* [Task requirements]
Beneath this instruction is a block of data; output from it exactly the lines that run from the one containing "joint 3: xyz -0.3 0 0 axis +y" through the one containing "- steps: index", inclusive.

* [Data section]
***
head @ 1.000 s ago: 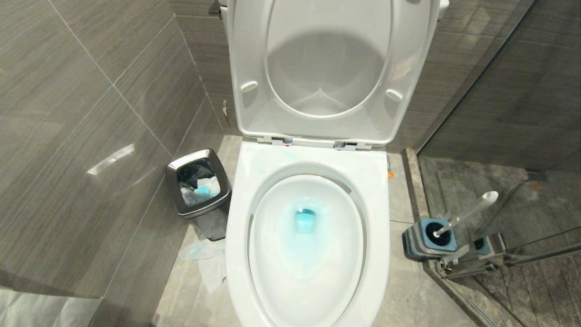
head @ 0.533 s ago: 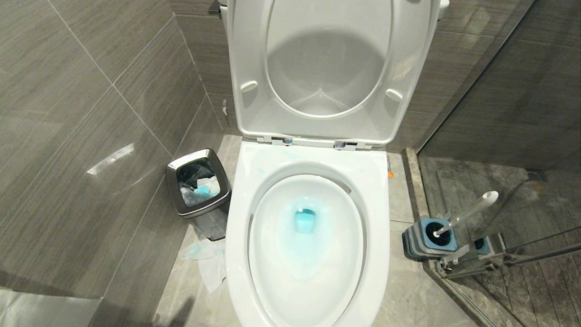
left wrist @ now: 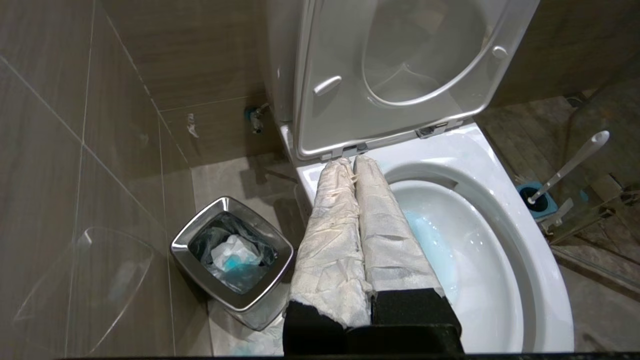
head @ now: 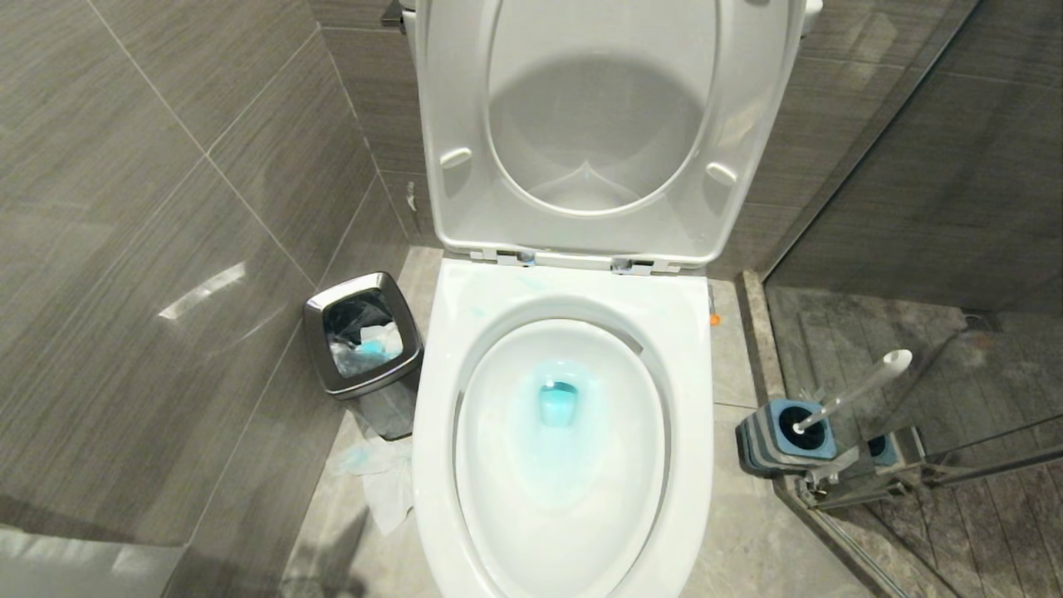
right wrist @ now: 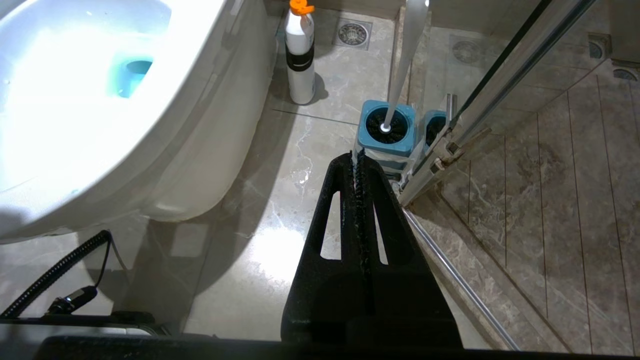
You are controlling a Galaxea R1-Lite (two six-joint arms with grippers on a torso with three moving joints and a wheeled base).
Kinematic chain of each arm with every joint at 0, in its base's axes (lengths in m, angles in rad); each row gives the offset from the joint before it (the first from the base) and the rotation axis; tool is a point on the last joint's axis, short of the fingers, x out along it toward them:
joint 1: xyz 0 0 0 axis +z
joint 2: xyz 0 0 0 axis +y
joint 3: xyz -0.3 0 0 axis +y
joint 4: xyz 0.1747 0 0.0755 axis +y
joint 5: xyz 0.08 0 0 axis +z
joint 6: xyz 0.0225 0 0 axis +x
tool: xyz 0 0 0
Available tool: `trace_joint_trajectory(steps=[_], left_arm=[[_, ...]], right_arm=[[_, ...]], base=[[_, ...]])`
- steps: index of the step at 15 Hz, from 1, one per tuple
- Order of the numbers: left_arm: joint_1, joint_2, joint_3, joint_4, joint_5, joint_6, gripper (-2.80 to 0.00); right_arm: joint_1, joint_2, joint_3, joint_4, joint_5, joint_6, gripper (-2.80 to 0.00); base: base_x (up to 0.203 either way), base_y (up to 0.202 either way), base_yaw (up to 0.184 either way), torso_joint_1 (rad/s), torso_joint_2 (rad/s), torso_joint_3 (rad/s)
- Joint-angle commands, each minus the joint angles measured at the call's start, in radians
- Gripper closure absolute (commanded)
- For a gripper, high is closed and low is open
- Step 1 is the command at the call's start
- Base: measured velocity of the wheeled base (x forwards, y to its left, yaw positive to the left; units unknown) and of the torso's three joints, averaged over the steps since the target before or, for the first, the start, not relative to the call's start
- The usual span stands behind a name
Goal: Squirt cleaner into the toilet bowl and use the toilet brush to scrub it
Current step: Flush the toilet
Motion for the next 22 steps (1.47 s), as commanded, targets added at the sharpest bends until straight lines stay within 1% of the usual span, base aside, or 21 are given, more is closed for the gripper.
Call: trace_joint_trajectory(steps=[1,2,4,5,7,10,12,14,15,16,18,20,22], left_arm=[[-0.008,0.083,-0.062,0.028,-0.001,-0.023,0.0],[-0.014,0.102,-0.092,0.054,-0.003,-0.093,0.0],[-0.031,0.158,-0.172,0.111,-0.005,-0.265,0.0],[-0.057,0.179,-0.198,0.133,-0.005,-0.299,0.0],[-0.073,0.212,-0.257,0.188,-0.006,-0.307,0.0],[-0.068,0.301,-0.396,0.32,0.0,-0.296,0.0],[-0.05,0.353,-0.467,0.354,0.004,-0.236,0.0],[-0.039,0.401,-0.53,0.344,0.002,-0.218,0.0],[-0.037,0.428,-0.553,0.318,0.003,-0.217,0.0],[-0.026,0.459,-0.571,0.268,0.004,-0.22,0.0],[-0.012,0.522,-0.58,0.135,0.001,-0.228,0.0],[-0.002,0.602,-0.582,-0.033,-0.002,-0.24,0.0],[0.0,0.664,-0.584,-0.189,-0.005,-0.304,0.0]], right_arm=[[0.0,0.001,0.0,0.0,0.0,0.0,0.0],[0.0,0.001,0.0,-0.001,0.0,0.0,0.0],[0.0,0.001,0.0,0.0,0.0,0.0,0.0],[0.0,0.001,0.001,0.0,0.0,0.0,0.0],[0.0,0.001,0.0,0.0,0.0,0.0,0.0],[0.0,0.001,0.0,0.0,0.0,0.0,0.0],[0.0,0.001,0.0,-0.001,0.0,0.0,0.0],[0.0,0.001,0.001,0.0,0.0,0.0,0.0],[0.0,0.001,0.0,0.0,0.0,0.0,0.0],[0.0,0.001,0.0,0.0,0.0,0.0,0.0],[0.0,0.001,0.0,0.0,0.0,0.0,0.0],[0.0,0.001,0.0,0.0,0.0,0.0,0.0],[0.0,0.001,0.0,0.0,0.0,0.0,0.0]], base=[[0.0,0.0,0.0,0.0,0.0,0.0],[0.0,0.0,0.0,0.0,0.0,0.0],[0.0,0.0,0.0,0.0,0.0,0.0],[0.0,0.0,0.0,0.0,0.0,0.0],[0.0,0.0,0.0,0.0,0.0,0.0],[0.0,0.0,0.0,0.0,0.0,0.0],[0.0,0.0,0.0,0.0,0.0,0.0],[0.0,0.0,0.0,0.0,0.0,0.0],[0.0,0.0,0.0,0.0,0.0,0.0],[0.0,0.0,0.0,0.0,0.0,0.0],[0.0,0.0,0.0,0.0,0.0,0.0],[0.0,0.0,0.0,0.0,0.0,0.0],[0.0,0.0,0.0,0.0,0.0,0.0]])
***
* [Your response]
joint 3: xyz -0.3 0 0 axis +y
joint 4: xyz 0.1747 0 0.0755 axis +y
joint 5: xyz 0.08 0 0 axis +z
joint 6: xyz 0.0225 0 0 axis +x
tool: xyz 0 0 0
Available tool: `trace_joint_trajectory(steps=[_], left_arm=[[_, ...]], right_arm=[[_, ...]], base=[[_, ...]])`
- steps: index of the step at 15 Hz, from 1, one per tuple

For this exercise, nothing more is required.